Give back exactly the lines of the material below, starting with the line with "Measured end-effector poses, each" and going on through the line with "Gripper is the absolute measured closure".

══════════════════════════════

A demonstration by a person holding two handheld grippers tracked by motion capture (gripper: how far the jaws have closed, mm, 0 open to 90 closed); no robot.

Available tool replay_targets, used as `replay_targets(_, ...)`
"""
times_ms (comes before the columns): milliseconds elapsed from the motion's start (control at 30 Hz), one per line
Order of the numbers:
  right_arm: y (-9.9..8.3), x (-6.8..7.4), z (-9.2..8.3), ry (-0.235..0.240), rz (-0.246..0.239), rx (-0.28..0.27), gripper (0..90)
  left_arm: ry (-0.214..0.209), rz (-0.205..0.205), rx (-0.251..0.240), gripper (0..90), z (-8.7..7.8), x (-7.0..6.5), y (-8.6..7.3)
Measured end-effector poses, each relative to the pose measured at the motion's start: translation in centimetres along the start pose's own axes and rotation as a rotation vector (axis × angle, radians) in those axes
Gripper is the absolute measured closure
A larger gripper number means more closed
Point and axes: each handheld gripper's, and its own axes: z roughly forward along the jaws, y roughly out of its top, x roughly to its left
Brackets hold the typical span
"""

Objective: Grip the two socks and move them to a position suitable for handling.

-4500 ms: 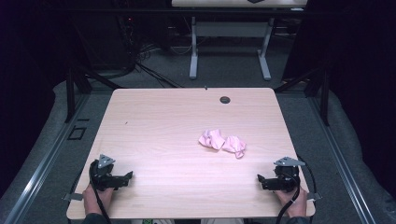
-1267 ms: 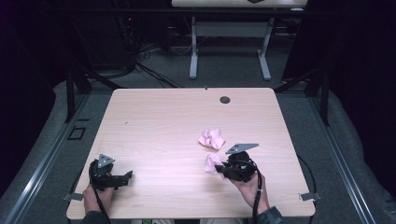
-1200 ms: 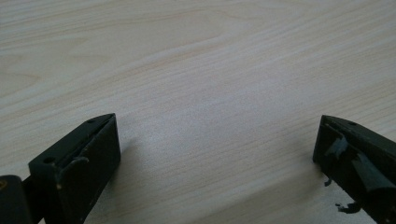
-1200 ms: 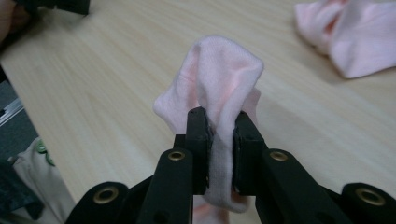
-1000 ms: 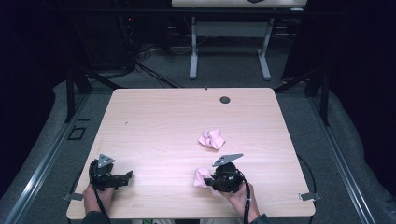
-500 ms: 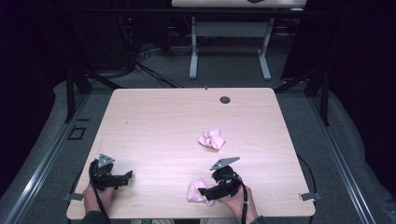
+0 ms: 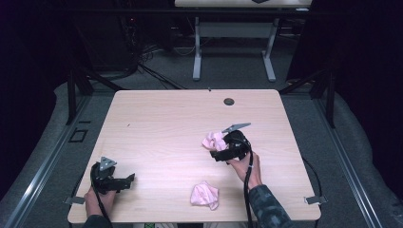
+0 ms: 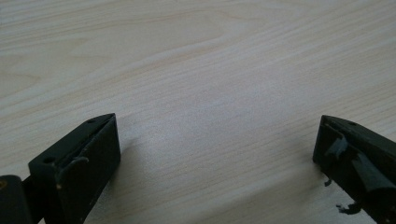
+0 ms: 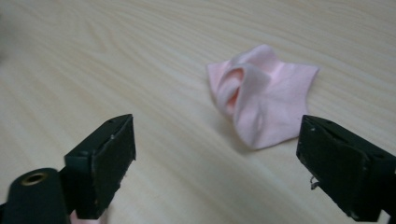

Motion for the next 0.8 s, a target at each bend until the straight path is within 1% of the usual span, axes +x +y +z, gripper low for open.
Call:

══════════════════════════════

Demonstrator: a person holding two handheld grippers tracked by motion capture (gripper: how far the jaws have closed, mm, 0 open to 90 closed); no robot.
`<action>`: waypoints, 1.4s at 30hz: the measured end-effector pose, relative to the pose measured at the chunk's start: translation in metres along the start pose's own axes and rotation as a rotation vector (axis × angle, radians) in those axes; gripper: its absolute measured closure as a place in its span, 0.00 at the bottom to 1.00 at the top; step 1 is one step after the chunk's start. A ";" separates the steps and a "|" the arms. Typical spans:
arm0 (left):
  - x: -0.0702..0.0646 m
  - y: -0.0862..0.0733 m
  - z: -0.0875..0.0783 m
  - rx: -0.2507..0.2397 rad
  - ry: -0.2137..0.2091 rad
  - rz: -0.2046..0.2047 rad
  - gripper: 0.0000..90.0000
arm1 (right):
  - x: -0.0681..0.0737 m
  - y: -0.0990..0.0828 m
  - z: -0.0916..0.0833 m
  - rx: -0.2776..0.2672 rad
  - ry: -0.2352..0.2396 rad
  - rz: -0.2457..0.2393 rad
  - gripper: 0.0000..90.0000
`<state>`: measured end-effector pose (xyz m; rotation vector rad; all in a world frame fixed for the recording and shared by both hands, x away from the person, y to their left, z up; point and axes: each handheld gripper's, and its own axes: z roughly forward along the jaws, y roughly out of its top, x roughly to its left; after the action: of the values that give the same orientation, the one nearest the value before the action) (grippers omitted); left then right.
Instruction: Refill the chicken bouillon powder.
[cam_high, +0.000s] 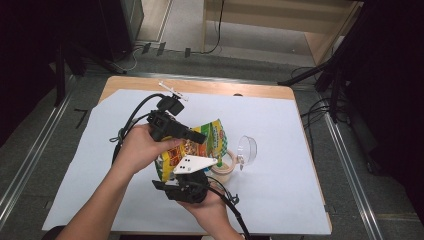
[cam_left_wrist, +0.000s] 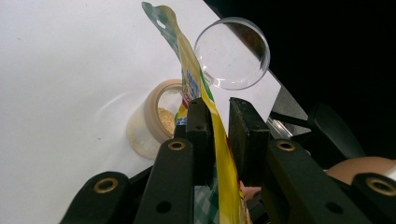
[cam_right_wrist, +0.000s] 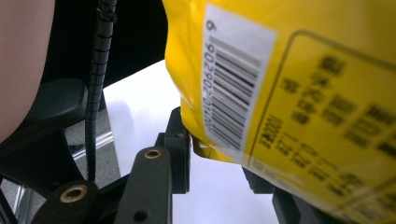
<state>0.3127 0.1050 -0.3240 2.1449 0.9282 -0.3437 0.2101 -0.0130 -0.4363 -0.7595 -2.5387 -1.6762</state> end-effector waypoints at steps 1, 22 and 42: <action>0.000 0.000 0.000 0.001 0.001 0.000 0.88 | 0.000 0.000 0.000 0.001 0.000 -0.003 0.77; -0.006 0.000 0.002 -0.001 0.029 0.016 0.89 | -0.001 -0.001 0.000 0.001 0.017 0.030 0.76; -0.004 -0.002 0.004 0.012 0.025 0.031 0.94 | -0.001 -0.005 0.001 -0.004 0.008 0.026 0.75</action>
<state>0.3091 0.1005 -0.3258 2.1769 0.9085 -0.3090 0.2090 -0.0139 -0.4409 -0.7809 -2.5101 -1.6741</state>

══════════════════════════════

## RESPONSE FOR THIS EXERCISE:
Measured end-effector poses, each relative to the pose measured at the motion's start: translation in centimetres along the start pose's own axes and rotation as a rotation vector (axis × angle, radians) in those axes
Gripper is the absolute measured closure

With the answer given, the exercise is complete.